By Lara Pickford-Gordon
The Congregation of the Presentation Brothers and the schools celebrate the Feast Day of the Presentation of the Blessed Virgin Mary, November 21. The Brothers are teachers, social workers, pastoral workers, and chaplains.
Former students at Presentation College, Chaguanas remember their former principal and teacher Brother Matthew Feheney.
He came to Trinidad in 1959 and became principal of the school in 1961 and stayed in that role for ten years before going to Presentation College, San Fernando in 1971 for four years.
Deacon Simon Rostant spent his boyhood as a student, and adult years as a teacher and principal at Presentation College, Chaguanas. He entered the school January 16, 1961. The schedule of the school year was different then. The principal was Bro Livinius Kelly, followed by Bro Matthew.
Sharing the impact Bro Matthew had, Deacon Rostant said, “Bro Matthew, then, would have done an experiment: all the guys who would have succeeded in what was the College Exhibition Exam were placed in a Form 2A special…that was revolutionary.” This meant the boys skipped First Form.

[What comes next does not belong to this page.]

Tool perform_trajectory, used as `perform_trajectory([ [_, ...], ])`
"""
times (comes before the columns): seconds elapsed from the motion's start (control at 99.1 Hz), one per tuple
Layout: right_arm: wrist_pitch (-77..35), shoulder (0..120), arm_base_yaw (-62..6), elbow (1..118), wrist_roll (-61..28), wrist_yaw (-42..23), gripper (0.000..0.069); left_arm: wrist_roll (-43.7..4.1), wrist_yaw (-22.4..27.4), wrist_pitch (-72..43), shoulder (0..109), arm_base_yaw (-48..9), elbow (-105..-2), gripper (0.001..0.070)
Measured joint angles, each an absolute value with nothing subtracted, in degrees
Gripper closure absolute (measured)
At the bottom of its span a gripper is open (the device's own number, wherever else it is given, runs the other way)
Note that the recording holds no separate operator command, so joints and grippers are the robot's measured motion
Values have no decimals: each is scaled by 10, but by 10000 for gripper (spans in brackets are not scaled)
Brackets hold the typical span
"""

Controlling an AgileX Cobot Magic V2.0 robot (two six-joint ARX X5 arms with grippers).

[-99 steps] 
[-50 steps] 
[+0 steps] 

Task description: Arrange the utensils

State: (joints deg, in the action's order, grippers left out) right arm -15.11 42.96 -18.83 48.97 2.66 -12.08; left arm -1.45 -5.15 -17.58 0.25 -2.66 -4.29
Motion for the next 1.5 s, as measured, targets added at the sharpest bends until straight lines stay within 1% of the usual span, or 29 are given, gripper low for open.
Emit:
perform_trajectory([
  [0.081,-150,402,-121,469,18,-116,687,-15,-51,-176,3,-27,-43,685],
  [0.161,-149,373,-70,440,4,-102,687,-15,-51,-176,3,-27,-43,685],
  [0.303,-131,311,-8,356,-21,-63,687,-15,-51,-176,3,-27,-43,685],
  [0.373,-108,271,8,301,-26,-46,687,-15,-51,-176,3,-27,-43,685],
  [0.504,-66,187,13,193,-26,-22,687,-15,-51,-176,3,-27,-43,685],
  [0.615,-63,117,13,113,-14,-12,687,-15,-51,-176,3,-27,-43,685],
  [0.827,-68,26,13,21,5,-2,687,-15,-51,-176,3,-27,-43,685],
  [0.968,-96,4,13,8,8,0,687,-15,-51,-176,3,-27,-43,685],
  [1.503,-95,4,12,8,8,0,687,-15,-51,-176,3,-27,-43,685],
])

“We were thrust into second year immediately upon entering school.” This class would move to 3A special in 1962. This class wrote the Senior Cambridge examination in November 1963. The next year the General Certificate of Education Ordinary Level was introduced.
He joked they were “fast forwarded” through the system. It was done once, and he said the students were “up to the challenge”.
Deacon Rostant explained that Additional Mathematics which took two years was done in six months. It was a “phenomenal class”. As to why the experiment was done, looking back, he thinks “I suppose he [Bro Matthew] felt we had the ability. We did well.”
Deacon Rostant fondly remembers the late Selwyn Brooks, a teacher, poking his head through the doorway of the 5A special science class and saying, “well done, guys, well done”. The class went on to Advanced Level examinations.
After exams, Deacon Rostant was preparing to begin work at Texaco Trinidad Incorporated, but Bro Matthew had other ideas. “He said ‘Simon, you will come back here and teach’.”
“I was a student in July 1967 and teacher in September 1967,” Deacon Rostant said. As to why he decided to switch career paths, he replied, “it would have been a privilege, the very fact they were asking me, my alma mater.” It was an opportunity to be “in shirt and tie” sitting with the men who taught and mentored him and see them through the lens of adulthood; they were men and not the “demi-gods”.
Deacon Rostant left Presentation in 1969 to attend The University of the West Indies on scholarship and returned as a Chemistry and Physics teacher in 1972. He became the principal of Presentation College and retired from the school September 2008.
Deacon Rostant said he is grateful to Bro Matthew at the personal level and also as a Brother of the Presentation Congregation. “The mantra we have now and which I stand by, ‘Proud to be Pres.’”
Bro Matthew “was rugged…you couldn’t get anything pass him”. When it came to schoolwork, there was no skylarking.
Before Bro Matthew left to be principal of Presentation College, San Fernando, he taught Chemistry when he was the principal. Deacon Rostant said no boys failed in two years and just one in the third year. “He would have instilled a holy fear into the students. You had to shape up, there wasn’t any question of you being tardy or not doing your work or thinking you could get away with nonsense. It was a question of excellence. He inspired excellence in you.”
His gentler side came across in his love of singing, his favourite song was ‘In a Monastery Garden’. Deacon Rostant said, “I remember him playing the harmonica and singing that song when we as prefects had our dinner, and also he would have carried us to the beach; he was there playing with us….”
The ruggedness came out in sporting activities. Deacon Rostant recalled a type of water polo the boys played at the beach and Bro Matthew was with them. One time, he thought Bro Matthew would give him a “bligh”, he found out otherwise. “I ran into him, and I suffered for it.”
He loved football and had a philosophy ‘the ball could pass but the man cannot pass’. Deacon Rostant said: “I have images of him playing a masters against the students and there was one guy we called ‘Baby’, Ronald Bryce, and he was playing left wing and going down the field with the ball and Bro Matthew played right back. There was a collision between Baby who would have been 5’5” and Bro Matthew who was 6’7” and I don’t have to tell you who came out for the worst for it.”
In an article sharing his memories, Bro Matthew stated, “The attitude of the Presentation Brothers, supported by that of the Catholic hierarchy at the time, was that Presentation College, was erected and existed primarily for Catholic boys but, depending on accommodation, boys of any or all religions were also welcome. To us, education of its very nature was a spiritual activity, and I was never as happy as when I was engaged in it. All knowledge is potentially good knowledge. All knowledge tells us something about God and his wonderful creation, nature. So, I was equally happy with chemistry, botany, and theology.”